Iranische Soldaten sind im Irak eher selten. Sie kämpfen vor allem in Syrien. Lediglich im Sommer 2014, als die Terrormiliz IS den Nordirak überrollte, kamen Kämpfer der iranischen Al-Quds-Brigaden im Irak zum Einsatz. Die Auslandsbrigaden Teherans bildeten die Schiitenmilizen der Hashd al-Shaabi aus. Je professioneller die irakischen Milizen wurden, desto mehr zogen sich die Quds-Brigaden wieder zurück. Es wird geschätzt, dass derzeit noch etwa 1000 von ihnen im Irak Dienst tun, meist als Strategen und Ausbilder.

Kein Wunder also, dass US-Präsident Donald Trump die Entscheidung des Parlaments in Bagdad vor allem als einen Akt gegen die USA sieht.

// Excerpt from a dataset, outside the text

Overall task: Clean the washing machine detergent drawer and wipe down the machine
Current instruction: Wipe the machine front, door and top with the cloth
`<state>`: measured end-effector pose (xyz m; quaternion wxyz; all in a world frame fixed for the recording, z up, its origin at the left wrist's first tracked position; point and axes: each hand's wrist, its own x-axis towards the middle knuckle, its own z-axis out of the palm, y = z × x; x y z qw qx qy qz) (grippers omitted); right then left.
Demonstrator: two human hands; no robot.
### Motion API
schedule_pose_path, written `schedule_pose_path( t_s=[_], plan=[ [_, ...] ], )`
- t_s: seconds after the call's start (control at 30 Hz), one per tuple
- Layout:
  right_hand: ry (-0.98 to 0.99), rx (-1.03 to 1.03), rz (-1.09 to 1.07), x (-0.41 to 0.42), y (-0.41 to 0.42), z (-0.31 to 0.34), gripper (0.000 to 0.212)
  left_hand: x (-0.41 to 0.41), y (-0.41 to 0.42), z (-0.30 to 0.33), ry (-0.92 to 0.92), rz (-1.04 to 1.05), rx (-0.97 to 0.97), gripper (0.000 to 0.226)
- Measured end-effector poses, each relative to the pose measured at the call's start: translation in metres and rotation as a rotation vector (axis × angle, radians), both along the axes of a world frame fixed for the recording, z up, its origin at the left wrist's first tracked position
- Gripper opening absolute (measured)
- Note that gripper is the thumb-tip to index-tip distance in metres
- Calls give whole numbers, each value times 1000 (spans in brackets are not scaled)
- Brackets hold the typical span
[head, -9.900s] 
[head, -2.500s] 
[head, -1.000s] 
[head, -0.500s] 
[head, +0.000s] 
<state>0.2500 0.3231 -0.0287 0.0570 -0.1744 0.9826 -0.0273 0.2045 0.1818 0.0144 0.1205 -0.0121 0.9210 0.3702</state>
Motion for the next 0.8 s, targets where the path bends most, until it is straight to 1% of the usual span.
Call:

Er konterte entsprechend: Die Regierung in Bagdad müsse die Kosten für bestimmte von den USA im Irak gebaute Infrastruktur zurückerstatten, darunter ein moderner Luftwaffenstützpunkt, der Milliarden US-Dollar gekostet habe. "Wir ziehen nicht ab, es sei denn, sie erstatten uns das zurück." Sollte es keine einvernehmliche Lösung geben, müsse zu Sanktionen gegriffen werden, sagte Trump weiter. "Im Vergleich dazu werden die Iran-Sanktionen einigermaßen harmlos erscheinen."